Przed sezonem GKS Tychy wskazywany był jako jeden z kandydatów do awansu do Lotto Ekstraklasy. Po trzynastu kolejkach tyszanie muszą jednak drżeć o utrzymanie w Nice I lidze. Pomóc wyjść z kryzysu ma Ryszard Tarasiewicz.

Łukasz Witczyk
Łukasz Witczyk
W poprzednim tygodniu w GKS-ie Tychy doszło do rewolucji. Po serii nieudanych meczów (jedno zwycięstwo w ośmiu ostatnich pojedynkach) pracę w klubie stracił Jurij Szatałow. Jego następcą został Ryszard Tarasiewicz. Przejął on zespół w trudnym momencie. GKS zamiast bić się o miejsce w ligowej czołówce, to walczy o to, by nie znaleźć się w strefie spadkowej.

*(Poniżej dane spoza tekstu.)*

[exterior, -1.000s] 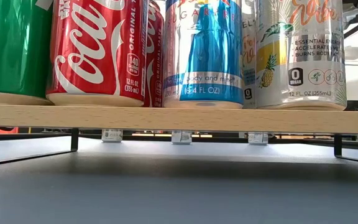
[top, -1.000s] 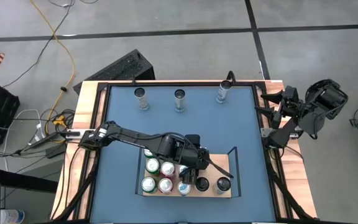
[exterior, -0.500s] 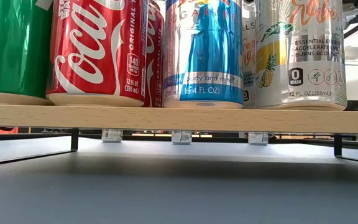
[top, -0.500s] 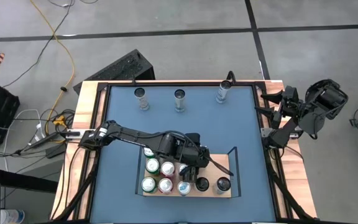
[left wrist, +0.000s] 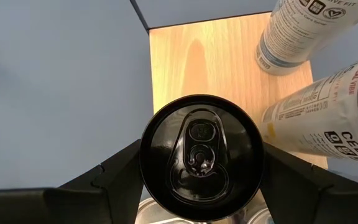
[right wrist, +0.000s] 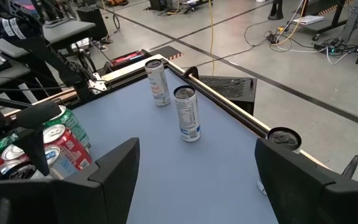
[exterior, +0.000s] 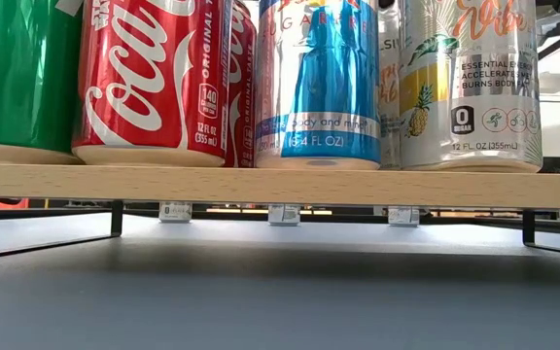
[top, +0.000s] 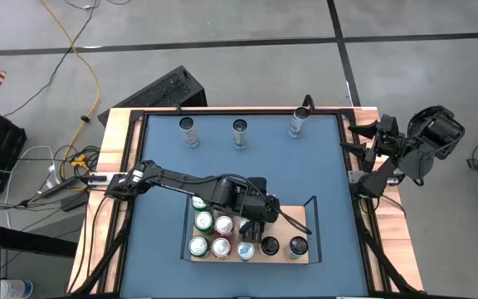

Po trzynastu kolejkach tyszanie mają na swoim koncie 15 punktów i zajmują 14. pozycję. Taki sam dorobek ma 16. w tabeli GKS Katowice. Optymizmem może jednak napawać to, że piąta Stal Mielec ma tylko 3 punkty więcej niż zespół z Tychów. Władze GKS-u liczą, że pod wodzą Tarasiewicza zespół szybko wróci do ligowej czołówki.

Debiut nowego szkoleniowca nie wypadł jednak okazale. Choć tyszanie mieli przewagę, to jedynie zremisowali z Puszczą Niepołomice 1:1. W dodatku jedyny gol dla tyszan to samobójcze trafienie Michała Czarnego, który w tym starciu zdobył też bramkę dla swojego zespołu.

Tarasiewicz w pierwszym meczu dokonał zmian w składzie i poprawił organizację gry. Póki co nie przynosi to jednak oczekiwanych efektów. - Liczyliśmy na zwycięstwo, ale ja przez te kilka dni bardziej postawiłem akcent na organizację gry całego zespołu. Popełniliśmy jeden błąd przy stałym fragmencie. Ćwiczyliśmy to, bo zmieniliśmy kilka zachowań defensywnych przy tych elementach. Mnie cieszy, że zespół grał - na tyle, ile mógł - równo przez całe spotkanie i nie przypominam sobie, by przeciwnik stworzył sobie sytuacje z gry. Gdybyśmy nie byli tak zorganizowani, to moglibyśmy mieć problem z Puszczą - powiedział nowy trener tyskiego zespołu.

Remis to rozczarowujący wynik dla GKS-u. - Zasłużyliśmy na jeden punkt. Na pewno każdy oczekiwał więcej, bo graliśmy z beniaminkiem. Takie mecze będą miały miejsce na tym stadionie. Naszym obowiązkiem jest znaleźć receptę na to, by stwarzać trochę więcej sytuacji. Jestem zadowolony z naszej organizacji gry. Przeciwnik grał tak, jak miał nakreślony plan i nie można mieć do niego pretensji - ocenił Tarasiewicz, który zwrócił uwagę na to, że tyszanie muszą popracować nad grą atakiem pozycyjnym.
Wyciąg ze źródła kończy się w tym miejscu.